* _Directions_
In your answer, print every record exactly as it is written.

Records from a data source:
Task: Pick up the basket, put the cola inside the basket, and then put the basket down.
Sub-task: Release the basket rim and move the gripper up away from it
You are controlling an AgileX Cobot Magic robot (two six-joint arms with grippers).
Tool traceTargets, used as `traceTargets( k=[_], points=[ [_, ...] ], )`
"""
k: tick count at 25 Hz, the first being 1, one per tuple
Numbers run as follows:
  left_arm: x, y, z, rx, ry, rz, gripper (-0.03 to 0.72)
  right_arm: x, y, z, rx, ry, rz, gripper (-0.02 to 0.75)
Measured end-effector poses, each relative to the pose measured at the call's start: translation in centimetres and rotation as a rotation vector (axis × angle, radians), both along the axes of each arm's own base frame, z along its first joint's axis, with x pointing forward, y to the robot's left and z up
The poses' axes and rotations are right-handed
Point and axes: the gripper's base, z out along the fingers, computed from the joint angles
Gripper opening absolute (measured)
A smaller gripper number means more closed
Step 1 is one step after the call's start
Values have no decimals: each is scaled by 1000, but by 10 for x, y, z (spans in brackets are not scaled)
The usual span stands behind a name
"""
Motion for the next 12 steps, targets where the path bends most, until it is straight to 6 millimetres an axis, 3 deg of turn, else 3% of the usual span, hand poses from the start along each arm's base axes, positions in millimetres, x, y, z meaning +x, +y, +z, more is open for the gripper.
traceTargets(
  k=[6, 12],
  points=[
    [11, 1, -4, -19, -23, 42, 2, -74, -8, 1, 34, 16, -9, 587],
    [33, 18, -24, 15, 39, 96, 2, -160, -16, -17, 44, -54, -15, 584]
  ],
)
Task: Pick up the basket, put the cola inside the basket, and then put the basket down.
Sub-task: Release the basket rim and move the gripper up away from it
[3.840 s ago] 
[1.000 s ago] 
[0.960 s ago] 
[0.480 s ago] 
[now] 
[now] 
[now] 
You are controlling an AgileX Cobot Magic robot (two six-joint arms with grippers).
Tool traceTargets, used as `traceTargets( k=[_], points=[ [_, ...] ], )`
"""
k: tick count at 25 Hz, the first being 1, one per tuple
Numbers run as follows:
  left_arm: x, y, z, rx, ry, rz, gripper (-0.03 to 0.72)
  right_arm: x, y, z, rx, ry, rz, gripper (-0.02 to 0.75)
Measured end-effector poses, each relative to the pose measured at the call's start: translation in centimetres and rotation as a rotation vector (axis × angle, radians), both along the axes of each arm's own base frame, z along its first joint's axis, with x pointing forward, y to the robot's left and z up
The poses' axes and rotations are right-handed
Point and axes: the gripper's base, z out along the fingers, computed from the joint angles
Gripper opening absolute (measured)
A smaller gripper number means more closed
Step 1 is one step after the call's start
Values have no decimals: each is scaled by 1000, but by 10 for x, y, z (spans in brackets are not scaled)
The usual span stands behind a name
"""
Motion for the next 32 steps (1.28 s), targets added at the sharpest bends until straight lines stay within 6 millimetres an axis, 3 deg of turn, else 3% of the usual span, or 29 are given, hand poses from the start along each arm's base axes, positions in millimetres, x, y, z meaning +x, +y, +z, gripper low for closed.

* _Solution below_
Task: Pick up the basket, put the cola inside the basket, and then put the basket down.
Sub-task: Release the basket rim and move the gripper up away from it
You are controlling an AgileX Cobot Magic robot (two six-joint arms with grippers).
Tool traceTargets, used as `traceTargets( k=[_], points=[ [_, ...] ], )`
"""
k: tick count at 25 Hz, the first being 1, one per tuple
Numbers run as follows:
  left_arm: x, y, z, rx, ry, rz, gripper (-0.03 to 0.72)
  right_arm: x, y, z, rx, ry, rz, gripper (-0.02 to 0.75)
Measured end-effector poses, each relative to the pose measured at the call's start: translation in centimetres and rotation as a rotation vector (axis × angle, radians), both along the axes of each arm's own base frame, z along its first joint's axis, with x pointing forward, y to the robot's left and z up
The poses' axes and rotations are right-handed
Point and axes: the gripper's base, z out along the fingers, computed from the joint angles
Gripper opening absolute (measured)
A smaller gripper number means more closed
Step 1 is one step after the call's start
Values have no decimals: each is scaled by 1000, but by 10 for x, y, z (spans in brackets are not scaled)
The usual span stands behind a name
"""
Motion for the next 12 steps, targets where the path bends most, until it is straight to 6 millimetres an axis, 3 deg of turn, else 3% of the usual span, hand poses from the start along each arm's base axes, positions in millimetres, x, y, z meaning +x, +y, +z, more is open for the gripper.
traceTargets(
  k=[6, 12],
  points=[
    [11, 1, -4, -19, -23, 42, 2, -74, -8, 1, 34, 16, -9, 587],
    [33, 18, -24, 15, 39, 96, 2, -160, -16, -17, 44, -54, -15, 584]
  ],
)
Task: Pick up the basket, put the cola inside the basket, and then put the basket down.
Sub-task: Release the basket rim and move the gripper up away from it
[3.840 s ago] 
[1.000 s ago] 
[0.960 s ago] 
[0.480 s ago] 
[now] 
[now] 
[now] 
You are controlling an AgileX Cobot Magic robot (two six-joint arms with grippers).
Tool traceTargets, used as `traceTargets( k=[_], points=[ [_, ...] ], )`
"""
k: tick count at 25 Hz, the first being 1, one per tuple
Numbers run as follows:
  left_arm: x, y, z, rx, ry, rz, gripper (-0.03 to 0.72)
  right_arm: x, y, z, rx, ry, rz, gripper (-0.02 to 0.75)
Measured end-effector poses, each relative to the pose measured at the call's start: translation in centimetres and rotation as a rotation vector (axis × angle, radians), both along the axes of each arm's own base frame, z along its first joint's axis, with x pointing forward, y to the robot's left and z up
The poses' axes and rotations are right-handed
Point and axes: the gripper's base, z out along the fingers, computed from the joint angles
Gripper opening absolute (measured)
A smaller gripper number means more closed
Step 1 is one step after the call's start
Values have no decimals: each is scaled by 1000, but by 10 for x, y, z (spans in brackets are not scaled)
The usual span stands behind a name
"""
Motion for the next 32 steps (1.28 s), targets added at the sharpest bends until straight lines stay within 6 millimetres an axis, 3 deg of turn, else 3% of the usual span, or 29 are given, hand poses from the start along each arm's base axes, positions in millimetres, x, y, z meaning +x, +y, +z, gripper low for closed.

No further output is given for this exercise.